Exponential Family Property

The vMF distribution belongs to the exponential family.

Its form is:

f(x|\theta) = h(x)\exp(\theta^T x - A(\theta))

with

\theta = \kappa \mu

Hence, vMF enjoys standard exponential family properties:

Existence of a sufficient statistic
Simple maximum likelihood estimation
Convenient for use in EM algorithms

Sufficient statistic:

T(x) = x

First Moment (Mean)

E[x] = A_d(\kappa)\mu

where

A_d(\kappa) = \frac{I_{d/2}(\kappa)}{I_{d/2-1}(\kappa)}

The function $A_d(\kappa)$ is called the mean resultant length function.

Second Moment

E[xx^T] = \frac{A_d(\kappa)}{\kappa} I + \left(1 - \frac{dA_d(\kappa)}{\kappa}\right)\mu\mu^T

Rotation Invariance

For any orthogonal matrix $R$ ,

if

x \sim \text{vMF}(\mu,\kappa)

then

Rx \sim \text{vMF}(R\mu,\kappa)

This shows that the vMF distribution is invariant under the rotation group.

Information Geometry Properties

The family of vMF distributions forms an information-geometric manifold.

Fisher information:

I(\kappa) = -\frac{\partial^2}{\partial \kappa^2} \log C_d(\kappa)

This allows the use of natural gradient and information-geometric optimization.

Entropy

The entropy of the vMF distribution is:

H = -\kappa A_d(\kappa) + \log C_d(\kappa) + \frac{d}{2}\log(2\pi)

Property: larger $\kappa$ gives smaller entropy.

Spherical Harmonic Expansion

The vMF distribution can be expanded as:

f(x) = \sum_l a_l Y_l(x)

where $Y_l$ are spherical harmonics.

Spherical Cap

In the von Mises–Fisher distribution, probability mass is mainly concentrated around the mean direction $\mu$ .
Hence, a spherical cap is commonly used to describe confidence regions.

Let $x \sim \text{vMF}(\mu,\kappa)$ , $x,\mu \in S^{d-1}$ , and let $\theta$ be the angle between the vectors:

\cos\theta = \mu^T x

A confidence region can be written as

\theta \le \theta_c

i.e., a spherical cap with axis $\mu$ .

On the unit sphere $\mathbb{S}^{d-1}$ ,

the area of a spherical cap is:

A(\theta) = \frac{1}{2} A_{d-1} \, I_{\sin^2\theta}\left(\frac{d-1}{2},\frac12\right)

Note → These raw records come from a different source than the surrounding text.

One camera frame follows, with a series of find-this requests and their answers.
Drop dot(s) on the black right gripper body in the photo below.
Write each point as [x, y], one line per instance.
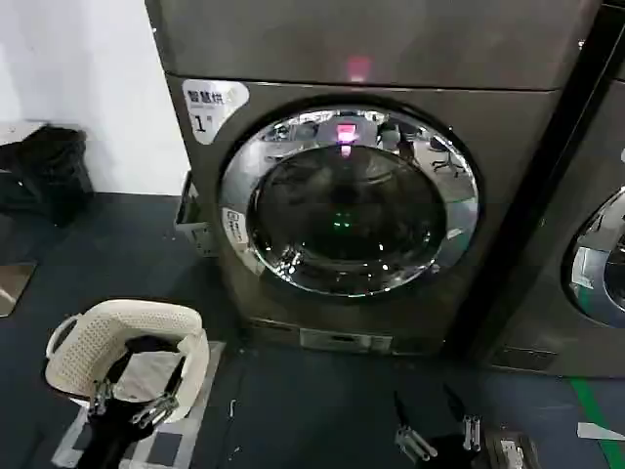
[451, 452]

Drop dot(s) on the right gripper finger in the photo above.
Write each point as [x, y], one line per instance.
[470, 430]
[410, 435]

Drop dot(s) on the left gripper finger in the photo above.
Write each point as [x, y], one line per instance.
[103, 396]
[161, 405]

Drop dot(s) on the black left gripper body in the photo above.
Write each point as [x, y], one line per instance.
[114, 435]

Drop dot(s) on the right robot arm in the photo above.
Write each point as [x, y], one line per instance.
[510, 449]

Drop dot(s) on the pale grey cloth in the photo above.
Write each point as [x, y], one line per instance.
[146, 373]

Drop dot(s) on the grey floor mat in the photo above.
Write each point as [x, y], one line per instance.
[210, 391]

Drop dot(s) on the white perforated laundry basket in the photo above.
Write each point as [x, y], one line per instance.
[97, 337]

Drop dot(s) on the black garment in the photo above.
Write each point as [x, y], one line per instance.
[146, 343]

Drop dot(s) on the green floor tape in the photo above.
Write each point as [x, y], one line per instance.
[600, 430]

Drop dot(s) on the small white door label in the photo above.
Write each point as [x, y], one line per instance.
[235, 225]

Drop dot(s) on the chrome-rimmed round dryer door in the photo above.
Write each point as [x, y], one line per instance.
[603, 264]

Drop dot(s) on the black waste bin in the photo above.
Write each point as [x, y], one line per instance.
[46, 176]

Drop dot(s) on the round glass dryer door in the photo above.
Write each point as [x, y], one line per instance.
[351, 205]

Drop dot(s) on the grey dryer without sticker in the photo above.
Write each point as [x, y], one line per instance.
[561, 161]

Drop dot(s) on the white numeral sticker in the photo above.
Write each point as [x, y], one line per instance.
[210, 110]

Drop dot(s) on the grey dryer with numeral sticker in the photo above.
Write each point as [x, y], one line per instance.
[342, 54]

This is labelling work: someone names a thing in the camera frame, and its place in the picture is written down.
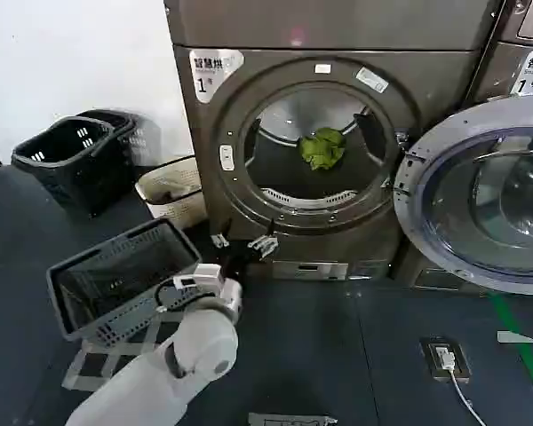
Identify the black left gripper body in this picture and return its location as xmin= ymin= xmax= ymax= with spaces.
xmin=216 ymin=246 xmax=257 ymax=280

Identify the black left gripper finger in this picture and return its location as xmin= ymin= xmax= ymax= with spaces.
xmin=211 ymin=219 xmax=231 ymax=255
xmin=246 ymin=217 xmax=280 ymax=259

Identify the cream plastic laundry basket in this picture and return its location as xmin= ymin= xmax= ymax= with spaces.
xmin=135 ymin=157 xmax=210 ymax=230

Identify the grey plastic laundry basket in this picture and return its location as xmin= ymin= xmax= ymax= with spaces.
xmin=46 ymin=217 xmax=203 ymax=348

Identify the green cloth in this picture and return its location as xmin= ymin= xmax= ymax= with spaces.
xmin=298 ymin=127 xmax=347 ymax=172

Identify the black plastic laundry basket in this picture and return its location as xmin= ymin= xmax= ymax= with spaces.
xmin=11 ymin=115 xmax=132 ymax=218
xmin=76 ymin=108 xmax=159 ymax=168

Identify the grey printed floor sheet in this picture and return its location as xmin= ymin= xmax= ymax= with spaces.
xmin=247 ymin=412 xmax=338 ymax=426

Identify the round glass dryer door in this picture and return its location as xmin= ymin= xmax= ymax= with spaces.
xmin=393 ymin=95 xmax=533 ymax=296

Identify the grey dryer with open drum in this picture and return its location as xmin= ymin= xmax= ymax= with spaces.
xmin=163 ymin=0 xmax=503 ymax=283

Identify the floor power socket box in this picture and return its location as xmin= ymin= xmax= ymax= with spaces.
xmin=419 ymin=336 xmax=472 ymax=381

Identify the grey tape strip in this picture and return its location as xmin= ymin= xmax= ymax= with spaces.
xmin=496 ymin=330 xmax=533 ymax=344

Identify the grey dryer behind door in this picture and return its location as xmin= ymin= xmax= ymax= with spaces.
xmin=399 ymin=0 xmax=533 ymax=295

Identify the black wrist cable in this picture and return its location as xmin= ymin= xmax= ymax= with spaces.
xmin=154 ymin=281 xmax=192 ymax=312

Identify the white plug and cable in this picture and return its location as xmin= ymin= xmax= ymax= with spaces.
xmin=434 ymin=345 xmax=488 ymax=426

where $A_{d-1}$ is the total surface area of the sphere, given by:

A_{d-1} = \frac{2\pi^{d/2}}{\Gamma(d/2)}

and $I_x(a,b)$ is the regularized incomplete beta function.

For $d=3$ :

Cap area:

A(\theta) = 2\pi (1-\cos\theta)

Total sphere area: $4\pi$

Area proportion: $P(\theta) = \frac{1-\cos\theta}{2}$ .

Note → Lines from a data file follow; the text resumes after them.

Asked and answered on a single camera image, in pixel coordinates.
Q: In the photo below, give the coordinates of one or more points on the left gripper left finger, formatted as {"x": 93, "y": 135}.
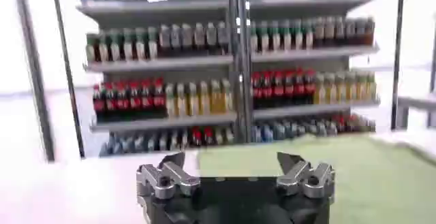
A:
{"x": 160, "y": 179}

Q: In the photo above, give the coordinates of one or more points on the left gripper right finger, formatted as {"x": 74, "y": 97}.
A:
{"x": 306, "y": 177}

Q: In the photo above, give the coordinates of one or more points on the green shirt with red print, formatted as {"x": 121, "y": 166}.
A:
{"x": 368, "y": 184}

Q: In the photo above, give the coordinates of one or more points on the shelf rack with bottles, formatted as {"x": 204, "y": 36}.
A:
{"x": 204, "y": 62}

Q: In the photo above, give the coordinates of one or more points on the white side table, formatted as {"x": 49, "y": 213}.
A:
{"x": 413, "y": 103}

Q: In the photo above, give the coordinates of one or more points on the thin dark frame pole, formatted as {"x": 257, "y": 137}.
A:
{"x": 66, "y": 68}

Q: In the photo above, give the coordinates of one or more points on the dark slanted frame pole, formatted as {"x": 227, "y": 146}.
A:
{"x": 398, "y": 51}

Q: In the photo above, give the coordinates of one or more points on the grey metal frame pole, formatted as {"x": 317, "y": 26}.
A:
{"x": 34, "y": 72}

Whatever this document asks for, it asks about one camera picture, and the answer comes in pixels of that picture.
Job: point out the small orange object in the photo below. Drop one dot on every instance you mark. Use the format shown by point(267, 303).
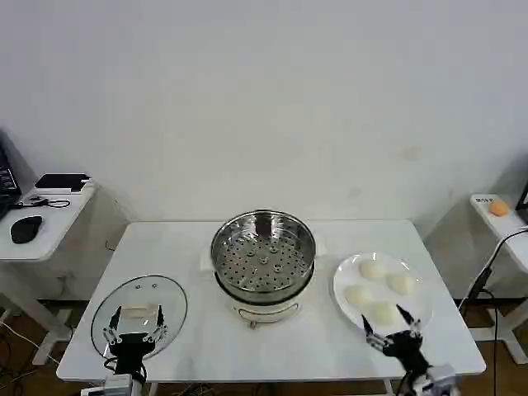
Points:
point(498, 208)

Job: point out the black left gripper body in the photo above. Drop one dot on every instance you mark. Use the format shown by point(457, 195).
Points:
point(132, 350)

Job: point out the white steamed bun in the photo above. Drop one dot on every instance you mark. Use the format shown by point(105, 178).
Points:
point(400, 284)
point(356, 295)
point(371, 270)
point(381, 313)

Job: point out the round glass lid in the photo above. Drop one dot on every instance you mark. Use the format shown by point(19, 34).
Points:
point(136, 293)

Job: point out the black flat case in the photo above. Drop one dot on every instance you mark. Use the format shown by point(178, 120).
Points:
point(59, 180)

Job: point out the white side desk with mouse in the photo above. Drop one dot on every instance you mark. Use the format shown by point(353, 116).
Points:
point(53, 227)

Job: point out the black monitor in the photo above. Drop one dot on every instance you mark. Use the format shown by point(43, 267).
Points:
point(524, 202)

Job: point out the steel steamer basket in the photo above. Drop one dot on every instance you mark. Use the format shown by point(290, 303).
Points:
point(264, 260)

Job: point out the black computer mouse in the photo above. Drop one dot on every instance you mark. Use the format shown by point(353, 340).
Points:
point(25, 229)

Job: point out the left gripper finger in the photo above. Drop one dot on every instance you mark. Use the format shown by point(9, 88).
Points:
point(160, 317)
point(114, 319)

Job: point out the white side desk with label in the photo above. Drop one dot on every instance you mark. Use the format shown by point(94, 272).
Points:
point(509, 235)

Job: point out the white work table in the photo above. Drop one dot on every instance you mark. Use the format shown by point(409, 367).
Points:
point(206, 350)

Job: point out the white plate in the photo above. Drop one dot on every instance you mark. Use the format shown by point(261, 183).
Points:
point(416, 305)

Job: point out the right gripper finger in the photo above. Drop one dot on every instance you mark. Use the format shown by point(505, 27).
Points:
point(368, 326)
point(406, 317)

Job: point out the white electric pot base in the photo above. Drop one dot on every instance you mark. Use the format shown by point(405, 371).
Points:
point(268, 309)

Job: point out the black laptop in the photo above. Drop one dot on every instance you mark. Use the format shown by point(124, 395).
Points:
point(6, 173)

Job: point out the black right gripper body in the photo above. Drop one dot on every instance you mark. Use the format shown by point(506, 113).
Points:
point(406, 350)

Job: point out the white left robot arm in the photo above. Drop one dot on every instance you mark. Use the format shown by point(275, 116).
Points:
point(117, 385)

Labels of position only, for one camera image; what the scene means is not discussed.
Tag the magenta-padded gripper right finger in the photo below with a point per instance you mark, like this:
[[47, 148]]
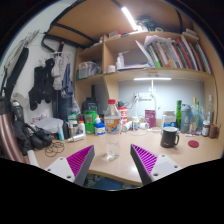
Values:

In high dimensions, the probability within a spherical cap for a vMF distribution is:

P(\theta \le \theta_c) = \frac{ \int_0^{\theta_c} e^{\kappa\cos\theta} (\sin\theta)^{d-2} \,d\theta }{ \int_0^{\pi} e^{\kappa\cos\theta} (\sin\theta)^{d-2} \,d\theta }

There is no simple closed-form solution.

Approximations are commonly used.

When $\kappa$ is large, the distribution is concentrated around $\mu$ . Using

\cos\theta \approx 1 - \frac{\theta^2}{2}

we obtain

e^{\kappa\cos\theta} \approx e^{\kappa} e^{-\kappa\theta^2/2}

Thus, locally, the vMF distribution approximates a Gaussian distribution:

\theta \sim \mathcal{N}\left(0,\frac1\kappa\right)

If the confidence probability is $p$ , then

\theta_c \approx \sqrt{\frac{2}{\kappa}} \, z_p

where $z_p$ is the quantile of the normal distribution.

Examples:

Confidence	$z_p$
90%	1.64
95%	1.96
99%	2.58

Thus, the 95% confidence cone angle is:

\theta_{95} \approx 1.96\sqrt{\frac{2}{\kappa}}

In high dimensions $d$ , we have

\mu^T x \approx \mathcal{N}\left(A_d(\kappa), \frac{1-A_d(\kappa)^2}{d}\right)

with

A_d(\kappa) = \frac{I_{d/2}(\kappa)}{I_{d/2-1}(\kappa)}

Therefore, the confidence angle satisfies:

\cos\theta_c = A_d(\kappa) - z_p \sqrt{\frac{1-A_d(\kappa)^2}{d}}

For small angles:

A(\theta) \approx C_d \, \theta^{d-1}

where

C_d = \frac{2\pi^{(d-1)/2}}{\Gamma((d-1)/2)}

Hence, the spherical cap area grows as $\theta^{d-1}$ , which is a key reason why high-dimensional sphere volume concentrates near the equator.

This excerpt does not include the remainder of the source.